A rectangular box is to have a square base and a volume of 50 ft3. The material for the base costs 44¢/ft2, the material for the sides costs 10¢/ft2, and the material for the top costs 26¢/ft2. Letting x denote the length of one side of the base, find a function in the variable x giving the cost (in dollars) of constructing the box.
which one is the answer?
The question asked for the cost.
Damon the answer is wrong.
To find the cost of constructing the box, we need to determine the cost of each component (base, sides, and top) and then add them up.
Let's start with the base. The base is a square, so each side has a length of x ft. The area of the base is x * x = x^2 ft^2. The cost of the base material is 44¢/ft^2, so the cost of the base is 44 * x^2 cents.

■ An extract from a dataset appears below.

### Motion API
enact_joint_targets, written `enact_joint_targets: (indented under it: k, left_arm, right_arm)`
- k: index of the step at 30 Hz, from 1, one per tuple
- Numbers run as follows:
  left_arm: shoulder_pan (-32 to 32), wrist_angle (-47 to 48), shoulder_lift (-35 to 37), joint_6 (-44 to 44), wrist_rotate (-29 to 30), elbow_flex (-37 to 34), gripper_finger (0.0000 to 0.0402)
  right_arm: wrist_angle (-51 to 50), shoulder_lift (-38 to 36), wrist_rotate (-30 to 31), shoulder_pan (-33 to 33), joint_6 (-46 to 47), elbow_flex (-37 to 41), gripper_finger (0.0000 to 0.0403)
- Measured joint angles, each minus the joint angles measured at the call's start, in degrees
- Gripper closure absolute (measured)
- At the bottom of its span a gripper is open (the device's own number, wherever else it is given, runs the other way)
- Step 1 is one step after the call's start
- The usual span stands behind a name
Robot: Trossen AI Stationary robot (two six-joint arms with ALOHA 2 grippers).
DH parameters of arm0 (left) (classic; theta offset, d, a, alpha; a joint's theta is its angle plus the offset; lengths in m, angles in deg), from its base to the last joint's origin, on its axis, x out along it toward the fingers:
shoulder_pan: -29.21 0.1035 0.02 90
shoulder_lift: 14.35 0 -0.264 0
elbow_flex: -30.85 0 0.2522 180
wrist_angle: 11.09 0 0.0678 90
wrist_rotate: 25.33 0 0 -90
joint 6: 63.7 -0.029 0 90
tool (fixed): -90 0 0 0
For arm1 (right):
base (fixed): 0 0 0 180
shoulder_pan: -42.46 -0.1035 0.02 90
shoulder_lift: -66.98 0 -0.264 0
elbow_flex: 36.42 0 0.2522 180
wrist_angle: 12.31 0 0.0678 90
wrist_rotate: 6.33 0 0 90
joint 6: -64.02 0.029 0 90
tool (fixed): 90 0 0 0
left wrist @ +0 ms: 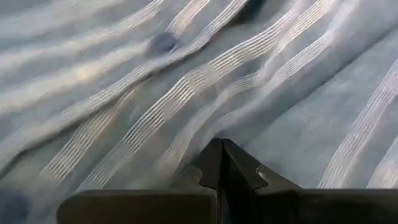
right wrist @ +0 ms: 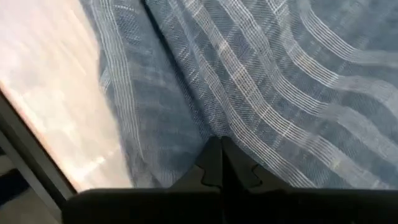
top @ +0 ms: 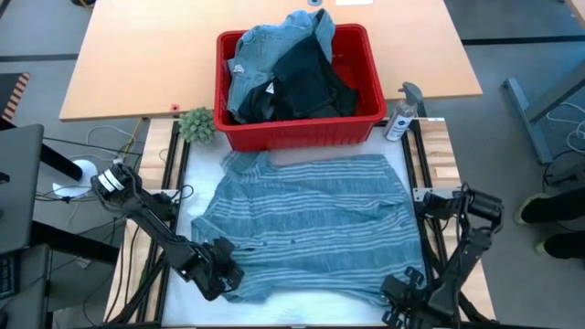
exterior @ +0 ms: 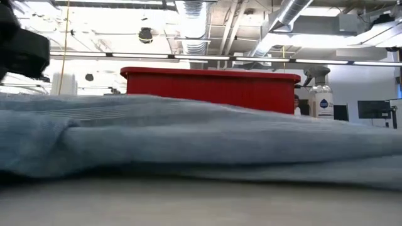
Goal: Fold Laundry from Bin
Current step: Fold the blue polo shirt
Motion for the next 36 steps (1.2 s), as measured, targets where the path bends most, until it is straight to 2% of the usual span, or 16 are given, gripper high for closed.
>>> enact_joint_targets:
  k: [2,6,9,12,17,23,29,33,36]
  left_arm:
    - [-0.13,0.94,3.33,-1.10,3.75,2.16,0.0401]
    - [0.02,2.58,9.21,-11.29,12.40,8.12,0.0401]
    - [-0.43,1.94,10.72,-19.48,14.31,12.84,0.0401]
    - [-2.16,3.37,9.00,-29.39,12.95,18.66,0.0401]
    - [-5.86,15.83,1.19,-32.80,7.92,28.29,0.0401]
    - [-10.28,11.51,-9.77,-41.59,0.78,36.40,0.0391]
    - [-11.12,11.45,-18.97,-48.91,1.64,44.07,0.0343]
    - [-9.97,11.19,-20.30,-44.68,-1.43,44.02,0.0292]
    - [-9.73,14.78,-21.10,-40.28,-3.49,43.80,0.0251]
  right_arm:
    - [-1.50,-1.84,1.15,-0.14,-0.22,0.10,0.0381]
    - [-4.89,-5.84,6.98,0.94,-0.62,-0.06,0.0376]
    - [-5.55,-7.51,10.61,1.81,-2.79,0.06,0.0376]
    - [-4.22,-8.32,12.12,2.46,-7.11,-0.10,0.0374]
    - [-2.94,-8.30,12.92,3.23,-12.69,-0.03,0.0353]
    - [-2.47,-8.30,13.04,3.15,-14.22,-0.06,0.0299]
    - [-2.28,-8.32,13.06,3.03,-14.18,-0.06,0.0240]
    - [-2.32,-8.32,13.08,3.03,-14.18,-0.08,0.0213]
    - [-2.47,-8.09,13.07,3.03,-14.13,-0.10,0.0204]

Next, let's consider the sides. The box has four sides, each with a length of x ft. Since the box has a square base, the height of the box will also be x ft. The area of each side is x * x = x^2 ft^2. The cost of the side material is 10¢/ft^2, so the cost of all four sides is 4 * 10 * x^2 = 40 * x^2 cents.
Finally, let's look at the top. The top is also a square, so its side length is x ft. The area of the top is x * x = x^2 ft^2. The cost of the top material is 26¢/ft^2, so the cost of the top is 26 * x^2 cents.
To determine the total cost, we need to convert the cost from cents to dollars by dividing by 100 cents/dollar.
The function to calculate the cost, C(x), in dollars is:
C(x) = (44 * x^2 + 40 * x^2 + 26 * x^2) / 100
= (110 * x^2) / 100
= 1.1 * x^2
Therefore, the cost of constructing the box can be expressed as a function of the side length x, given by C(x) = 1.1 * x^2 dollars.
let each side of base be x
let the height be y
x^2y = 50
y = 50/x^2
cost = 44x^2 + 4(10)(xy) + 26x^2 , where cost is in cents
=70x^2 = 40x(50/x^2)
= 70x^2 + 2000/x